To conclude, we expect key trends in 2023 to include AI and, machine learning along with further automation of processes (especially in monitoring) and better communication and data exchange for connected working between site and office assisted by the growth of the 5G network.
Leica Geosystems: The geospatial industry offers many different methods of data collection such as 3D laser scanning, mobile mapping, and UAV mapping, which will collect very large datasets. Using AI, machine learning, and other technologies, autonomy is bridging the data gap by putting this data to work. It’s all about the ability to learn, adapt, and ultimately predict the unexpected before it happens.
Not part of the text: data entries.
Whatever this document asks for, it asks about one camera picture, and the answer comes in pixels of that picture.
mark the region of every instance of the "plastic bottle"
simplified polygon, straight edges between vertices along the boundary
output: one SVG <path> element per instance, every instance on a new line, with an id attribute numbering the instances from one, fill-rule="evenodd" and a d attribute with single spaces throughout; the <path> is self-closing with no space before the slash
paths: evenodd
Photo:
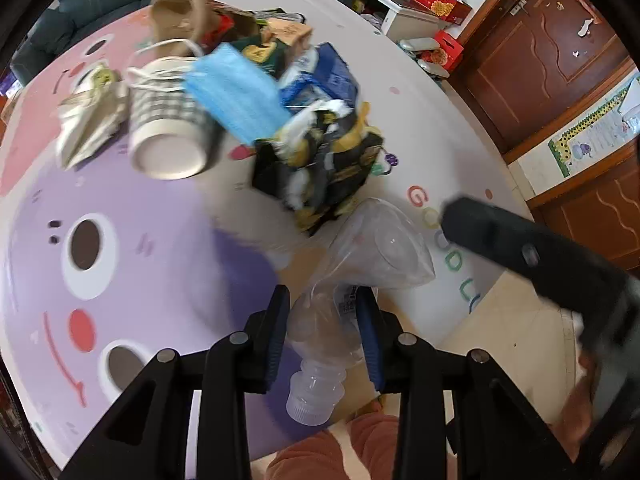
<path id="1" fill-rule="evenodd" d="M 346 370 L 362 361 L 354 305 L 358 286 L 408 288 L 434 277 L 424 239 L 404 213 L 384 200 L 363 201 L 289 314 L 287 340 L 303 359 L 291 377 L 291 418 L 324 424 L 344 395 Z"/>

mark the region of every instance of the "floor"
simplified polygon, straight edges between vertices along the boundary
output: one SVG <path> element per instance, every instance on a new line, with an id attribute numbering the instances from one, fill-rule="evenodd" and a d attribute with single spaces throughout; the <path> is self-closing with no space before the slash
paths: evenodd
<path id="1" fill-rule="evenodd" d="M 498 149 L 465 102 L 447 83 L 443 90 L 478 134 L 487 150 L 495 155 L 519 213 L 532 219 L 523 195 L 505 165 Z M 575 320 L 541 300 L 527 280 L 505 271 L 478 307 L 454 330 L 441 349 L 466 354 L 483 348 L 502 367 L 535 407 L 540 416 L 551 422 L 579 373 L 575 345 Z M 450 396 L 445 395 L 447 420 L 452 417 Z M 385 396 L 385 412 L 399 413 L 399 396 Z M 369 480 L 369 474 L 351 449 L 347 422 L 334 424 L 330 431 L 340 443 L 344 468 L 351 480 Z M 274 455 L 252 463 L 255 480 L 260 480 Z"/>

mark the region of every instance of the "orange box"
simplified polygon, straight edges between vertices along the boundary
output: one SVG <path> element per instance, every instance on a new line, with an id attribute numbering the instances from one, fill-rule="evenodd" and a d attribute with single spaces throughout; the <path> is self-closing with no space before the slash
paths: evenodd
<path id="1" fill-rule="evenodd" d="M 441 20 L 460 25 L 471 12 L 471 7 L 457 0 L 415 0 Z"/>
<path id="2" fill-rule="evenodd" d="M 439 30 L 433 39 L 440 44 L 440 48 L 425 50 L 420 58 L 429 63 L 442 65 L 444 70 L 451 73 L 462 61 L 464 47 L 444 30 Z"/>

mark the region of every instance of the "checkered paper cup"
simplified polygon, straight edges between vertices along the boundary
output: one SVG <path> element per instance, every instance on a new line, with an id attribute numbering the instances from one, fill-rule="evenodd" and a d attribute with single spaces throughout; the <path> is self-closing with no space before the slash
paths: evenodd
<path id="1" fill-rule="evenodd" d="M 181 85 L 195 59 L 163 57 L 142 69 L 127 69 L 129 156 L 134 168 L 152 178 L 185 178 L 206 166 L 215 122 Z"/>

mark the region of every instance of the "brown wooden door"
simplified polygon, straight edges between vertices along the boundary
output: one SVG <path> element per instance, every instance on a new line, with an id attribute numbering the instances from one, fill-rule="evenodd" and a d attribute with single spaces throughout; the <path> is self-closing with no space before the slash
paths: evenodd
<path id="1" fill-rule="evenodd" d="M 512 15 L 514 1 L 501 1 L 495 23 L 482 31 L 478 44 L 478 33 L 471 38 L 452 79 L 501 153 L 558 117 L 628 56 L 593 7 L 601 23 L 580 37 L 592 15 L 579 1 L 527 0 Z"/>
<path id="2" fill-rule="evenodd" d="M 533 213 L 551 230 L 631 270 L 640 266 L 639 186 L 633 155 Z"/>
The goal is not about collecting as much data as possible, but about getting value from the data we collect. Autonomy enables you to put all of it to work, providing the advantage to shape unpredictability to your benefit – where you can be proactive, predictive, and even preventative.
The use of AI in the construction industry has the potential to revolutionise the way we build structures. The benefits will be wide reaching across many areas, security monitoring, construction execution planning, task management, and productivity enhancement within construction execution itself. AI can also be used to predict and intervene in cost overruns on projects based on factors such as project size, contract type, and the competence level of project managers.
The advances of AI application in the industry have birthed various well-known subfields of AI, including robotics, and automated planning and scheduling. By breaking down barriers between key stakeholders in construction, AI can create an ecosystem of services, tools, and solutions that will keep the industry competitive.
Ordnance Survey: Over the last 12 months, the use of artificial intelligence (AI) across the global geospatial industry has increased significantly. That’s why at OS we are continuing to invest and experiment with AI technology to support our surveying operations and where possible use technology to deliver customer solutions.
We are also exploring new ways to capture even more granularity in our data and will be relying more and more on automation to increase process efficiencies and extract more meaningful insights from location data. Using machine learning derived from remote sensing, enables us to provide accurate digital maps and insights quickly and efficiently, so that governments and businesses can make better-informed decisions and react quickly.
Geospatial and AI (GeoAI) is evolving rapidly and providing decision makers with predictive analysis that is vital for forecasting future changes and even suggesting solutions to specific business and policy challenges. (Ordnance Survey)A good example of this is how OS helped support the creation of an automated, digital base map of Lusaka, Zambia. We created a base map from aerial imagery using an automated process. Machine learning and artificial intelligence techniques enabled us to teach a computer system to look for and label features such as buildings, roads and water from imagery data which generated a new base map in a tenth of the time that previous traditional manual techniques would have taken.
The use of Earth observation data such as satellite imagery is a growing area for the application of machine learning and AI techniques. By using machine learning, the capability now exists to monitor large areas of land, multiple times a year and at low cost to deliver precision, accuracy and timely insights. In the past, only governments could afford to launch and use satellite-based Earth observations, mostly to support security and defence operations.
Now with the massive growth in satellite systems, and the cheaper cost of space-based imagery, we’ve seen democratisation and wider use by more organisations and governments.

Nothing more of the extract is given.